Work instructions
When you come to a picture, pass over it, and set down the entries below exactly.

Entries provided
::::

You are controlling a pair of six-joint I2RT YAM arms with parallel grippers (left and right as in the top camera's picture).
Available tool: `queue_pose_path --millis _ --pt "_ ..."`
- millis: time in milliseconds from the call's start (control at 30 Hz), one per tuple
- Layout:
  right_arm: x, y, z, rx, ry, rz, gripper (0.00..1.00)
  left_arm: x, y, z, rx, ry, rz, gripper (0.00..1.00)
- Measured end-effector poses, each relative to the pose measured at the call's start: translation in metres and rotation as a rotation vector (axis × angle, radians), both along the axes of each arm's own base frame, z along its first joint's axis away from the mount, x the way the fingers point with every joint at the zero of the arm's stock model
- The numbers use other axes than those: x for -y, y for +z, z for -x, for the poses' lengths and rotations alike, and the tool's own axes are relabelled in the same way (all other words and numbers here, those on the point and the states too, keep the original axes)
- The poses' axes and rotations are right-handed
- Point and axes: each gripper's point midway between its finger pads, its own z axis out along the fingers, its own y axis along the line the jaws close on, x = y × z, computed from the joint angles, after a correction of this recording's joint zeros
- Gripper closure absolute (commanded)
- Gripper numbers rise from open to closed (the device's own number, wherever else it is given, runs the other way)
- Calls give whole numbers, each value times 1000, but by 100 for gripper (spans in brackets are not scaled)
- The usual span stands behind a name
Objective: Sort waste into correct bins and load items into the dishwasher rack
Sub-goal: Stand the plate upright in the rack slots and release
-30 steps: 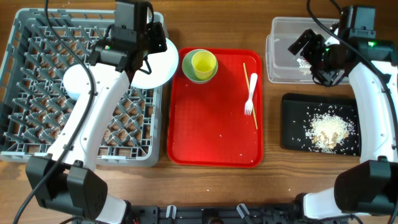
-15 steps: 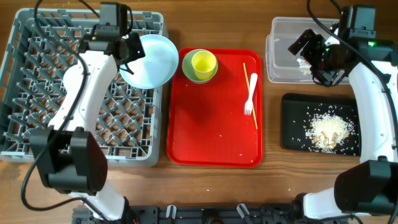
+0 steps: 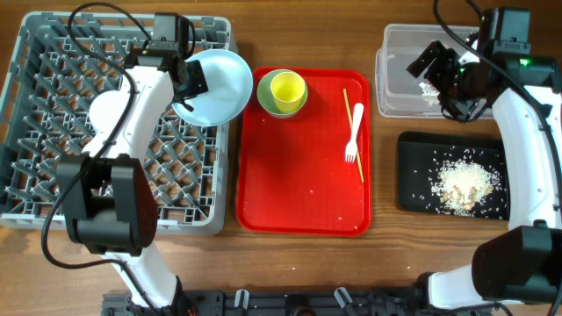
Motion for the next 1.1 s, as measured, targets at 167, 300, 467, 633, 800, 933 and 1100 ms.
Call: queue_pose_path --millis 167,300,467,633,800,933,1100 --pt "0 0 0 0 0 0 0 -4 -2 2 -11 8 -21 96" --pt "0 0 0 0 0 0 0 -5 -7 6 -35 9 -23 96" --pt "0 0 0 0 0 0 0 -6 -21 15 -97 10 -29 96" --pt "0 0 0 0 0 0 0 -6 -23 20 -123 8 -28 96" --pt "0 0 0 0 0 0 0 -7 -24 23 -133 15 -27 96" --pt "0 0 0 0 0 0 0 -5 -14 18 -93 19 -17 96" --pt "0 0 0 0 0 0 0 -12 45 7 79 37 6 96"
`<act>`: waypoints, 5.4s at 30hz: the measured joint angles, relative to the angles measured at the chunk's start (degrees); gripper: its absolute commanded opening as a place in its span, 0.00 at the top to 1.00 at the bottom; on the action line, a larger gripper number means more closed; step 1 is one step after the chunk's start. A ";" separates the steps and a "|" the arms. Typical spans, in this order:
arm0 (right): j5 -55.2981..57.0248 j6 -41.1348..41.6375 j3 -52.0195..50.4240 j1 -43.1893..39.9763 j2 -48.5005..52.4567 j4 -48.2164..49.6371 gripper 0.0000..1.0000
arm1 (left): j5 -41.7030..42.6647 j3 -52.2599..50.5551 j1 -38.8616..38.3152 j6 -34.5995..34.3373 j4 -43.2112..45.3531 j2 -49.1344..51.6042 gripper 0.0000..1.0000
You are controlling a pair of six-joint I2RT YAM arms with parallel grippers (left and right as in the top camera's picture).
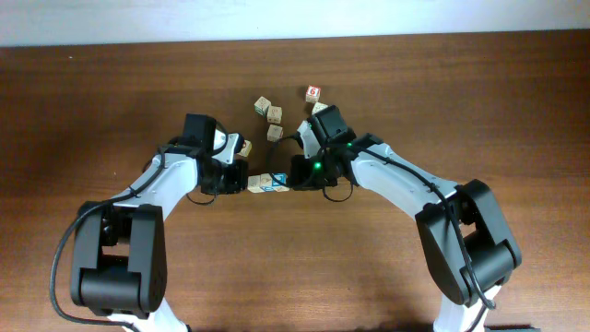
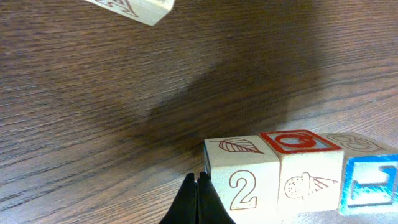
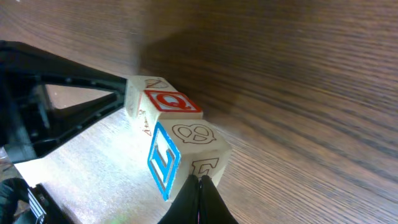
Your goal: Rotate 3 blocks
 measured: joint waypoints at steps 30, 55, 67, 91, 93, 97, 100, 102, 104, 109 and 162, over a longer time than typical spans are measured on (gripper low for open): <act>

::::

Output of the exercise
You are controlling a pair of six-joint I2RT YAM arms with parallel grippers (left and right as in the top camera's picture).
Available tool: `queue_pose_path --millis _ --pt "_ ..."`
- millis: time in milliseconds from the call's start (control at 30 Hz), one per tuple
- Layout:
  right_arm: x, y, z, rx, ry, rz, gripper (0.00..1.00)
  left_arm: x, y, z, rx, ry, rz, gripper (0.00..1.00)
- Measured end-effector poses, each relative to the pose measured at the call's start: translation in metres and rotation as a rotation vector (axis × angle, radians), both along the axes of each arm's own base frame, z along its first joint's axis away from the mount, x the way the fingers point with every joint at the zero of the arm's stock model
- The numbers use other axes than those: x for -y, y for +z, z for -x, for the poses' lengths and rotations alike, and the tool's own axes are relabelled in the same way (all other words and numbers here, those on the point and the states too, keep the original axes)
- The poses' axes and rotations are right-handed
- Point and axes: each gripper's point midway between its finger pads, its own z axis out along the fingers, its own y axis along the line the jaws close on, x = y × z, computed from the joint angles, after a correction of this recording's joint zeros
- Gripper closure absolute (commanded)
- Gripper numbers rise from open to closed (the device's own number, wherever else it is given, runs the other way)
- Calls give whole numbers, each value times 1000, but by 100 for gripper (spans in brackets are not scaled)
- The usual span stands behind a name
Objective: Sort waste into correct bins and load items into the dishwasher rack
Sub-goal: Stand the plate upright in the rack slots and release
-30 steps: 
-15 steps: 
+0 steps: 
Motion for the next 1.1 s, as measured, targets at 167, 300, 467, 633, 800, 933 and 1100 ms.
Call: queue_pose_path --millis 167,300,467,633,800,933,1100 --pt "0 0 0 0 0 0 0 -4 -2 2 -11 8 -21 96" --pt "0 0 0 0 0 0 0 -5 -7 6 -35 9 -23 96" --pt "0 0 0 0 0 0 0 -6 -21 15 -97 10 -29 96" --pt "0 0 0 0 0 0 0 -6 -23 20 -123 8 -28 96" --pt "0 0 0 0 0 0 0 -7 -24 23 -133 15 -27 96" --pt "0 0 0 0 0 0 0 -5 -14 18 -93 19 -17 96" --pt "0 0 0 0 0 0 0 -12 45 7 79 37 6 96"
`<act>`: waypoints, 5.4s at 30hz: the measured joint angles, relative to the angles measured at the chunk's start (degrees); gripper: its absolute commanded opening as a place in its span, 0.00 at the top to 1.00 at the bottom; on the action line, a larger gripper number means more closed; step 1 is one step after the chunk's start. A ";" separates the steps and a "|" the arms. Typical spans, in this order:
arm0 (right): j5 -55.2981..57.0248 j6 -41.1348..41.6375 j3 -52.0195..50.4240 j1 -43.1893..39.9763 j2 -48.5005..52.4567 j4 -48.2164..49.6371 gripper 0.0000..1.0000
arm1 (left): j5 -41.7030..42.6647 j3 -52.2599..50.5551 j1 -38.8616..38.3152 j6 -34.5995..34.3373 j4 -43.2112..45.3531 j2 -49.1344..51.6042 gripper 0.0000..1.0000
You are controlling a pair of six-joint I2RT YAM arms with parallel grippers (left and right as in the top camera's picture).
Your goal: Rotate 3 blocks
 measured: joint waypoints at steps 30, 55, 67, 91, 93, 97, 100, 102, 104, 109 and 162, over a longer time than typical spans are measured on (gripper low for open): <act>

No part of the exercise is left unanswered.